Takatora didn't knock before entering Ryouma's office and laboratory. He didn't need to, Ryouma probably wouldn't hear it anyway. He was sitting with his back to the door, tapping away at one keyboard with his left hand, while his right navigated through a series of images that Takatora assumed were x-rays, or CT-scans, or some other scientific thing that he knew nothing about. 

He dispensed with a respectful greeting as well. Ryouma didn't appreciate wasted time. “You didn't come to the ceremony.”

“Hm?” Ryouma didn't even turn around, his hands didn't slow for a moment. Takatora unbuttoned his suit coat but he didn't take it off. It was unreasonably cold in Ryouma's office, and he turned around again, looking for the thermostat. 

“The Coming of Age ceremony was today. Or did you not realize that today was the fourteenth?” Takatora found the thermostat behind a chalkboard covered in scribbles that were as good as arcane to Takatora. He inched it back away from the wall to turn the heat up somewhat. 

“Ah, no, I didn't.” Ryouma responded in his typical distracted way. “Was it fun?” 

“In a manner of speaking.” Takatora chose to respond, though he knew Ryouma was only asking out of conversational convention and not actual interest. “Mitsuzane came.” He crossed back to the desk where Ryouma sat, leaning back against the corner and slipping his hands into his pockets. “You should have been there.”

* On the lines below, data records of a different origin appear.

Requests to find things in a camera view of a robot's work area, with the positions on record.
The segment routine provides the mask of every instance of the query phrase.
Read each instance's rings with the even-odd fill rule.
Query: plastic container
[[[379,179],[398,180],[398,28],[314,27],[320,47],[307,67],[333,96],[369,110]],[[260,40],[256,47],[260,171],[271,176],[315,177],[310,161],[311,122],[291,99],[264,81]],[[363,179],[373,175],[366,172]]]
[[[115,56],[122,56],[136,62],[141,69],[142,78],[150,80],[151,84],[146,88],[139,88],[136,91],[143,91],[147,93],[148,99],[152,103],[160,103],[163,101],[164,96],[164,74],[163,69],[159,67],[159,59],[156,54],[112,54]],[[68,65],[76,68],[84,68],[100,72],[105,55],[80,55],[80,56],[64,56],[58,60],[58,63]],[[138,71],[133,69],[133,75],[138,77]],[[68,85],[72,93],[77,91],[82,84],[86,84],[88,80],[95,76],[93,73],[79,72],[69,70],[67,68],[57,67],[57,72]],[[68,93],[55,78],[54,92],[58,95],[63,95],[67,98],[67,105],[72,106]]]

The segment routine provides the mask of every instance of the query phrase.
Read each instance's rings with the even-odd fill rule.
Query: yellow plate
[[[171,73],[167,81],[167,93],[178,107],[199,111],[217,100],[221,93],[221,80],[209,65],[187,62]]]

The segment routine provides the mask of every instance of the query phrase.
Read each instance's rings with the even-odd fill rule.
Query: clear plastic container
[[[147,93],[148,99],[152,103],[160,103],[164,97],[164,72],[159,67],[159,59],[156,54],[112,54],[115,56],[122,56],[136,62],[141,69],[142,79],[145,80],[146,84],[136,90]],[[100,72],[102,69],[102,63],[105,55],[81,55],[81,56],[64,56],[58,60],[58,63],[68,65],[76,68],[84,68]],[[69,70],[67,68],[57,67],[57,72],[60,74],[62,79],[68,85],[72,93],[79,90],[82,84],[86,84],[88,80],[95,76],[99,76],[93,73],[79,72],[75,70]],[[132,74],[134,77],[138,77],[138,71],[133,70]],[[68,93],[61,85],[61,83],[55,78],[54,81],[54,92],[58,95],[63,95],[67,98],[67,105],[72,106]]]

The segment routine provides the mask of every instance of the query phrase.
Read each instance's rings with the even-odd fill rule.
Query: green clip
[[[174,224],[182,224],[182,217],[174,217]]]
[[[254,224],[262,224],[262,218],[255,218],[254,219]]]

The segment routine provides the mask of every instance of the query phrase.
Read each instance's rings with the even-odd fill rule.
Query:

“It's a mere cultural convention, Takatora. By international standards and by my own experience, I have come of age three times already, at the very least.”

“You have not.” Takatora didn't actually disbelieve him, he was just hoping that he might be able to draw Ryouma away from his work and actually look at him if he got him ensnared in debate.

“I have, in fact.” It worked, as Ryouma pressed three keys simultaneously that caused one screen to go dark, and then turned his chair to look up at Takatora with an eyebrow sharply arched. “In Scotland I would have come of age at sixteen, which is incidentally when we met. In many countries, including Russia, coming of age would have been eighteen. And at nineteen, I came of age again in the perspective of my colleagues in Korea.” 

Takatora examined his face seriously, meeting his eyes and noting how they seemed to spark and shine even though the lighting in this room was very low. He also noticed the bruise-dark smudging beneath his eyes, and the small red line in the center of his bottom lip where the cool dry winter air had caused the skin to split. “When's the last time you slept?”

“That is completely irrelevant to this conversation. Tell me, Takatora, do you feel more like an adult this evening than you did when you awoke this morning?” 

Takatora rolled his eyes. “No. I doubt I will consider myself much of an adult until I finish university.”

“Well, there you are.” Ryouma spread his hands, then very rapidly stood up from his chair, stretching up towards the ceiling. “If that is the case, I most _certainly_ came of age long before this irrelevant ceremony in the midst of winter. Your birthday is in June, Takatora.” 

“It's the principle of the thing.” 

“Who's principle?” Ryouma shot back, sitting back down and leaning back in his chair, crossing his legs at the knee and folding his hands in his lap. “Yours? Your father's? The government's?”

“You're being unnecessarily combative now,” Takatora pointed out, and Ryouma shrugged one shoulder in a weary sort of acceptance of the statement. “I asked you a question.”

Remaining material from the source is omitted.